Bantuan BLT Kesra ini diberikan untuk menjaga daya beli masyarakat sekaligus memperkuat ketahanan ekonomi keluarga. Dibawah ini dijelaskan cara cek penerima, besaran bantuan, dan jadwal pencairannya.
Pemerintah, melalui arahan Presiden Prabowo Subianto, mempercepat penyaluran BLT Kesra agar keluarga yang berhak segera menerima manfaatnya. Oleh karena itu, penting bagi masyarakat untuk mengetahui cara pengecekan data agar tidak ketinggalan informasi pencairan.
Apa Itu BLT Kesra 2026
BLT Kesra 2026 merupakan Bantuan Langsung Tunai Kesejahteraan yang rencananya akan disalurkan pada tahun 2026. Program ini menyasar lebih dari 35 juta keluarga penerima manfaat (KPM) yang masuk dalam Data Tunggal Sosial dan Ekonomi Nasional (DTSEN).
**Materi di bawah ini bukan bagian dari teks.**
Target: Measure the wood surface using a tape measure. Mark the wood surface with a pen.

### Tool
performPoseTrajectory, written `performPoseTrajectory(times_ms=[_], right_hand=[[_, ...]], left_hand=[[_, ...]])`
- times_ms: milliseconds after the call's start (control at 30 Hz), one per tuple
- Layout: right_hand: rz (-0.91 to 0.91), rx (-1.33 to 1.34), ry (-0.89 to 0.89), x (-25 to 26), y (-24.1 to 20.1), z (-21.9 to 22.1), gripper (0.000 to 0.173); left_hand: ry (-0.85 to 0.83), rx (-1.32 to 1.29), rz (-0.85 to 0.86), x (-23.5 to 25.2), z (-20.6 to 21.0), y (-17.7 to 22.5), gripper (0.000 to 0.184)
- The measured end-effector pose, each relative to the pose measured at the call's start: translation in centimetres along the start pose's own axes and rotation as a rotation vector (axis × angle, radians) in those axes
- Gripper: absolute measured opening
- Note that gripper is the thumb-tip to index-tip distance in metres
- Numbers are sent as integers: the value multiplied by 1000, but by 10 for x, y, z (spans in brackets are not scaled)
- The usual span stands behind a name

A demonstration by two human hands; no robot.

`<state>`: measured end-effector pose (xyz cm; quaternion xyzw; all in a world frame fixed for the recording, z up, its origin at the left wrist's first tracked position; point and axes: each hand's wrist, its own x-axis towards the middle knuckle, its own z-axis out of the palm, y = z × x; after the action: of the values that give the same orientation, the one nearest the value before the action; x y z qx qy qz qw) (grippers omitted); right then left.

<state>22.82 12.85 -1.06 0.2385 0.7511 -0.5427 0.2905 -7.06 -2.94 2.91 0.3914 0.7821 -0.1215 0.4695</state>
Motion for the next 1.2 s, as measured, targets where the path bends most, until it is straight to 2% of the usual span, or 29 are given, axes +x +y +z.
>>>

Program ini bertujuan memperkuat kesejahteraan ekonomi masyarakat berpenghasilan rendah. Di sisi lain, BLT Kesra 2026 juga mendukung stabilitas ekonomi nasional jelang akhir tahun.
Cara Cek Penerima BLT Kesra
Masyarakat dapat mengecek status penerimaan BLT Kesra secara mandiri melalui situs resmi Kementerian Sosial di https://cekbansos.kemensos.go.id/.
Langkah-langkahnya adalah sebagai berikut:
- Buka cekbansos.kemensos.go.id melalui browser
- Masukkan NIK KTP tanpa gelar atau singkatan.
- Ketik kode captcha yang muncul untuk verifikasi keamanan.
- Klik tombol “Cari Data” untuk melihat hasil pengecekan.
Sistem akan menampilkan status kepesertaan dan jenis bantuan yang diterima jika namamu terdaftar sebagai penerima BLT Kesra. Namun, jika tidak terdaftar, akan muncul keterangan “Tidak Terdapat Peserta/PM”.
Besaran Bantuan BLT Kesra
Jika mengacu pada penyaluran BLT Kesra November 2025 cair maka BLT Kesra akan disalurkan sebesar adalah sebesar Rp 900.000 per keluarga penerima.
Penyaluran dilakukan secara bertahap karena proses validasi dan verifikasi data penerima harus dilakukan secara berlapis agar tepat sasaran. Selain itu, volume penerima yang mencapai puluhan juta keluarga membuat penyaluran tidak bisa dilakukan serentak.
Bantuan ini diharapkan bisa membantu masyarakat memenuhi kebutuhan pokok di tengah kondisi ekonomi yang menantang.